The company reported fourth-quarter adjusted earnings of $16 million, but after adjusting for $15 million in stock-based compensation expense, there was no real benefit.
What now?
The outlook for 2024 wasn’t very exciting, so it was hard to understand why the stock rose to the $40 level in February. The stock price is currently down because of Fortrea, not because of its 2023 results or 2024 outlook. announced The day before the scheduled first quarter earnings release, it was announced that additional time is required to account for and operate the divested assets that are part of the Enabling Services segment. Such warnings are of no comfort. Of course, not the day before the scheduled release.
While the latest news is somewhat concerning, the asset sales should alleviate most of the leverage concerns.
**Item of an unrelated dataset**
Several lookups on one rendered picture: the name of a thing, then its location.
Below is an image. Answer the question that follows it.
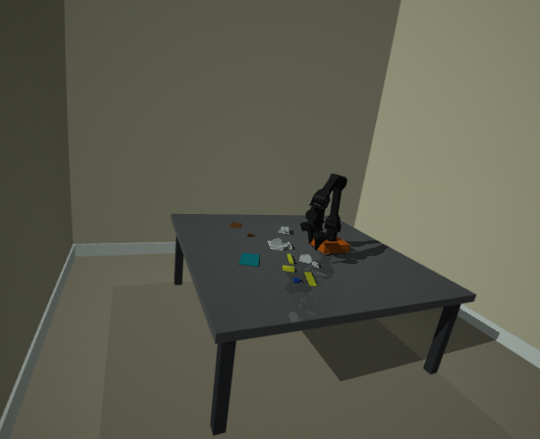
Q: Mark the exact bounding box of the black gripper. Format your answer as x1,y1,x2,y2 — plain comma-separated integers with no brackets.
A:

Shares could rise as leverage concerns ease and backlog turns into real earnings growth, but real earnings growth is still lagging here.
With approximately 90 million shares now valued at $3 billion, the company is still valued at $4.2 billion, which translates to a multiple of 1.3x sales and approximately 15x pro forma EBITDA. This looks pretty grim given the lack of real profitability, as creating attractiveness requires real growth and margin increases, which is far from a given here. Masu. Because of this, I would be very cautious here.